Reading the book ‘Free Capital: How 12 private investors made millions in the stock market’. There are a few similarities that most of these investors seem to share which I wanted to briefly explore.
1 – They all had different investing strategies, but they all not only focussed on how much money they could make, they focused on how much they could lose. Even though there are many ways to make money, there are a few main ways you can lose money.
2 – Most of the investors made a conscious call early in their lives to live within or below their means. Other than home loans they had very little debt. This allowed them to become full time investors quicker as they didn’t have to make large sums of money to fund their lifestyle.
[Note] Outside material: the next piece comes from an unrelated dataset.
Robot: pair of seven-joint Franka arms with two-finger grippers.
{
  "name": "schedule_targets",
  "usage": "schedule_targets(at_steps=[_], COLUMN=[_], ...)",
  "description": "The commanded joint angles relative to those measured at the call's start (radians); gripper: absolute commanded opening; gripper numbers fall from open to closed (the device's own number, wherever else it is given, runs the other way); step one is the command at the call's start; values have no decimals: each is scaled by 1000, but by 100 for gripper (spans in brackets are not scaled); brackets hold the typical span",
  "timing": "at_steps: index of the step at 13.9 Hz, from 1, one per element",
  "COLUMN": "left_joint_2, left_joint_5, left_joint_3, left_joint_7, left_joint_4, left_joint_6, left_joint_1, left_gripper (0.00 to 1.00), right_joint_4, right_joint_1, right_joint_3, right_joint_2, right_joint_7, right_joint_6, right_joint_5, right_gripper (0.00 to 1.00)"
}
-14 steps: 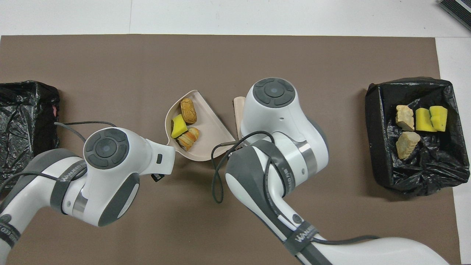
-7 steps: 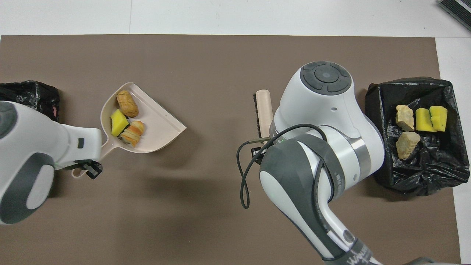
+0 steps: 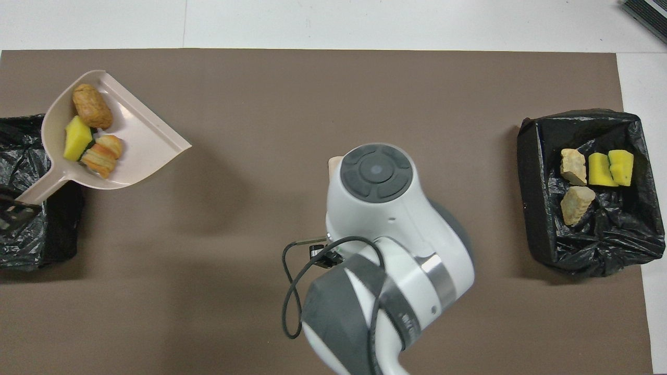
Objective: Sweep and dump trash in bin
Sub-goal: 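Carry the loaded dustpan to the black bin with the left gripper, then tip the dustpan over the bin with the left gripper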
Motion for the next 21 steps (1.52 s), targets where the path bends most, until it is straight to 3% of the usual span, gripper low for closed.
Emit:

3 – Most of the investors started full time investing later in life. They worked through their 20s and 30s while learning how to invest on the side. This allowed them to continue to learn from their mistakes and improve while their jobs paid the bills.
4 – They majority of the investors didn’t grow up always wanting to be investors. Their negative experiences in the corporate world drove them to focus more and more of their time on tightening their investing skills, rather than trying to climb the corporate ladder.
5 – Most of the investors understood that luck had a role to play in their success. This allowed them, in my view, to keep their profits in the long term. Humility was definitely a factor for pretty much all of the 12 investors.
6 – By keeping their losses small, it was really a few big winners that made the majority of their money. This just goes to show that a few stocks can really make your year or even decade. By focusing on limiting losses, they were able to let their winners run.
Kudos to Guy Thomas for this great book.